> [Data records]
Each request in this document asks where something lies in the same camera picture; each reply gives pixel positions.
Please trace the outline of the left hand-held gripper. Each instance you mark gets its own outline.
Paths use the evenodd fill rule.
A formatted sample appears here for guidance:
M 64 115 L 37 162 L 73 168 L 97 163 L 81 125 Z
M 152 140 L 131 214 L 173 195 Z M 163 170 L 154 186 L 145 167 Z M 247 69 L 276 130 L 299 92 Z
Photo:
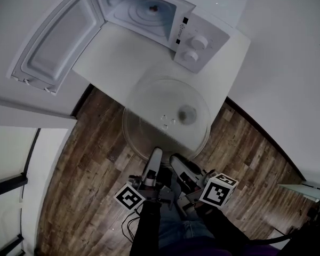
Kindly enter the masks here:
M 122 207 L 129 211 L 136 210 L 145 201 L 173 206 L 174 192 L 167 186 L 156 181 L 160 168 L 163 151 L 154 148 L 143 175 L 130 175 L 128 181 L 114 195 Z

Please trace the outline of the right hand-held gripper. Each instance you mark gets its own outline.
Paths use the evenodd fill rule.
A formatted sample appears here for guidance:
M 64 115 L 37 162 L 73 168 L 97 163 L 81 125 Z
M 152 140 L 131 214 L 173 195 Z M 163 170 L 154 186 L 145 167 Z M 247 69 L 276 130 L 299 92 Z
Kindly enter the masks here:
M 181 193 L 177 206 L 185 216 L 199 202 L 223 208 L 239 184 L 237 180 L 224 173 L 217 174 L 214 170 L 201 175 L 199 166 L 180 154 L 170 157 L 170 165 L 179 177 Z

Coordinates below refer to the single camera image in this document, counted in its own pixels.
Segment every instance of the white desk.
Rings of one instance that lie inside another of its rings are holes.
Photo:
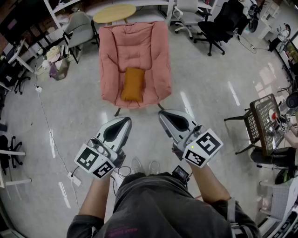
[[[31,68],[24,60],[21,59],[21,57],[19,56],[20,51],[22,49],[22,47],[25,46],[33,55],[34,57],[37,59],[38,56],[37,54],[31,49],[29,48],[29,45],[26,43],[25,40],[21,40],[20,45],[17,48],[17,51],[14,53],[13,57],[9,60],[9,64],[13,63],[14,60],[16,59],[17,61],[19,61],[19,63],[23,66],[25,66],[30,72],[34,73],[33,68]]]
[[[22,155],[22,156],[26,155],[25,152],[4,151],[4,150],[0,150],[0,154],[8,154],[8,155],[13,154],[13,155]],[[1,188],[4,188],[5,186],[9,186],[9,185],[26,184],[26,183],[31,183],[31,179],[28,178],[28,179],[4,182],[2,168],[0,168],[0,187]]]
[[[278,220],[283,220],[295,204],[298,196],[298,177],[290,179],[289,181],[275,185],[266,181],[261,181],[260,185],[272,187],[273,198],[271,211],[260,211],[270,215]]]

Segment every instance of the gray t-shirt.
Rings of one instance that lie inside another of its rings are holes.
[[[94,216],[75,216],[67,238],[230,238],[226,216],[226,201],[209,205],[194,199],[178,179],[157,175],[122,186],[114,213],[105,224]],[[235,222],[247,226],[253,237],[260,237],[256,224],[238,203]]]

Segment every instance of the white chair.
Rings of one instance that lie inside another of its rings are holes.
[[[197,7],[197,0],[177,0],[177,6],[173,11],[173,15],[181,22],[176,22],[176,26],[181,26],[175,30],[175,33],[178,34],[178,31],[186,29],[192,40],[192,33],[190,31],[190,26],[196,26],[198,22],[203,21],[204,17],[196,14],[197,11],[203,12]]]

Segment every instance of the pink armchair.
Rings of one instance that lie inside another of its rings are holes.
[[[115,116],[121,107],[159,105],[171,94],[168,28],[163,21],[101,27],[99,38],[102,99],[119,107]],[[121,99],[127,67],[145,70],[143,102]]]

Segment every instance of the black mesh chair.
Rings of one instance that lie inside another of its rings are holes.
[[[212,55],[212,45],[215,45],[217,48],[222,50],[222,55],[224,55],[225,51],[216,42],[220,43],[221,41],[224,41],[227,43],[233,37],[234,30],[237,27],[240,27],[240,25],[243,26],[243,22],[247,22],[247,18],[243,14],[243,5],[237,0],[225,2],[220,13],[214,19],[214,22],[207,21],[207,19],[208,16],[206,16],[205,21],[200,21],[198,23],[198,26],[202,30],[202,32],[198,33],[198,35],[204,35],[206,39],[196,38],[194,39],[194,43],[197,41],[209,42],[209,56]]]
[[[15,147],[14,147],[14,139],[15,136],[11,138],[11,145],[8,147],[8,140],[6,136],[0,136],[0,150],[5,150],[5,151],[17,151],[18,147],[22,145],[22,142],[19,142]],[[13,163],[13,168],[15,169],[17,166],[14,165],[14,160],[19,164],[23,165],[22,162],[20,162],[17,158],[16,155],[10,155]],[[9,159],[10,156],[7,154],[0,154],[0,162],[1,162],[1,168],[3,170],[3,173],[6,175],[6,169],[9,167]]]

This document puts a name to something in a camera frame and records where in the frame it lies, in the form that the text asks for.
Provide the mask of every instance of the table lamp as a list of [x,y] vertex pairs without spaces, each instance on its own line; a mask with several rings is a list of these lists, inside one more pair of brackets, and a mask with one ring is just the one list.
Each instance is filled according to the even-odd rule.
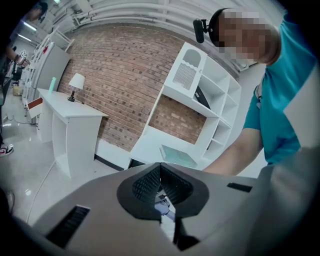
[[72,86],[72,94],[70,97],[68,97],[68,101],[70,102],[74,102],[75,98],[75,91],[76,88],[79,88],[80,90],[82,90],[84,88],[84,83],[85,83],[85,77],[81,74],[75,73],[75,75],[72,77],[72,79],[69,82],[69,85]]

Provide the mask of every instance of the sneaker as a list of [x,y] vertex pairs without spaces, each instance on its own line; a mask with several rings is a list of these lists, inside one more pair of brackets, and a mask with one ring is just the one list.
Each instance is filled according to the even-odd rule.
[[2,143],[0,147],[0,158],[10,155],[14,151],[12,146],[7,146],[6,144]]

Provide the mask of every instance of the green book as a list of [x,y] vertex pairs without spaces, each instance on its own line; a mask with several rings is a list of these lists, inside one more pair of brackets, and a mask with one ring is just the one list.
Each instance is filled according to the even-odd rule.
[[185,152],[161,145],[160,152],[165,162],[188,168],[196,168],[197,163]]

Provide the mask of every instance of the white desk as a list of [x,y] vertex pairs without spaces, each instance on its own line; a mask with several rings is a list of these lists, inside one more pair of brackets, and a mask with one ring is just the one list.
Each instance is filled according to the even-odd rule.
[[88,105],[67,100],[69,95],[38,89],[43,99],[37,134],[52,140],[56,164],[69,177],[92,168],[98,131],[104,114]]

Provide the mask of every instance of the black strip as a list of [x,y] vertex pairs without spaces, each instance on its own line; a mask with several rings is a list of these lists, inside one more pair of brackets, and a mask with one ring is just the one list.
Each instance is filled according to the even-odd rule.
[[101,163],[105,164],[106,166],[109,166],[109,167],[111,167],[111,168],[113,168],[113,169],[115,169],[115,170],[117,170],[119,172],[124,170],[120,166],[115,165],[114,163],[109,162],[106,159],[103,159],[102,157],[100,157],[100,156],[98,156],[96,154],[94,154],[94,159],[97,159],[99,162],[101,162]]
[[228,185],[226,185],[228,188],[232,188],[232,189],[235,189],[235,190],[240,190],[240,191],[243,191],[243,192],[247,192],[249,193],[252,189],[252,186],[247,186],[247,185],[242,185],[242,184],[238,184],[238,183],[229,183]]
[[75,206],[46,238],[55,245],[64,248],[89,212],[89,208]]

> [Exercise aim] Starting at the line above that holds "Segment every instance of the black", return each line up to and including the one that holds "Provide the mask of every instance of the green", exactly as written, minus any pictures.

> [Completed task]
Segment every instance of the black mesh chair.
Rings of one instance that lie inside another of its rings are holes.
[[[212,55],[212,45],[215,45],[217,48],[222,50],[222,55],[224,55],[225,51],[216,42],[220,43],[221,41],[224,41],[227,43],[233,37],[234,30],[237,27],[240,27],[240,25],[243,26],[243,22],[247,22],[247,18],[243,14],[243,5],[237,0],[225,2],[220,13],[214,19],[214,22],[207,21],[207,19],[208,16],[206,16],[205,21],[200,21],[198,23],[198,26],[202,30],[202,32],[198,33],[198,35],[204,35],[206,39],[196,38],[194,39],[194,43],[197,41],[209,42],[209,56]]]
[[[15,147],[14,147],[14,139],[15,136],[11,138],[11,145],[8,147],[8,140],[6,136],[0,136],[0,150],[5,150],[5,151],[17,151],[18,147],[22,145],[22,142],[19,142]],[[13,163],[13,168],[15,169],[17,166],[14,165],[14,160],[19,164],[23,165],[22,162],[20,162],[17,158],[16,155],[10,155]],[[9,159],[10,156],[7,154],[0,154],[0,162],[1,162],[1,168],[3,170],[3,173],[6,175],[6,169],[9,167]]]

This document puts a name to something in a camera frame and records where in the frame it lies, in the form that the text asks for.
Provide the mask of every instance of the table lamp as a list of [x,y] vertex pairs without spaces, each instance on its own line; a mask with several rings is a list of these lists, inside one more pair of brackets, and a mask with one ring is just the one list.
Each instance is filled according to the even-odd rule.
[[72,86],[72,94],[70,97],[68,97],[68,101],[70,102],[74,102],[75,98],[75,91],[76,88],[79,88],[80,90],[82,90],[84,88],[84,83],[85,83],[85,77],[81,74],[75,73],[75,75],[72,77],[72,79],[69,82],[69,85]]

Provide the mask of every instance of the sneaker as a list of [x,y] vertex pairs without spaces, each instance on its own line; a mask with several rings is a list of these lists, inside one more pair of brackets, and a mask with one ring is just the one list.
Each instance is filled according to the even-odd rule.
[[2,143],[0,147],[0,158],[10,155],[14,151],[12,146],[7,146],[6,144]]

Provide the mask of every instance of the green book as a list of [x,y] vertex pairs without spaces, each instance on its own line; a mask with several rings is a list of these lists, inside one more pair of brackets, and a mask with one ring is just the one list.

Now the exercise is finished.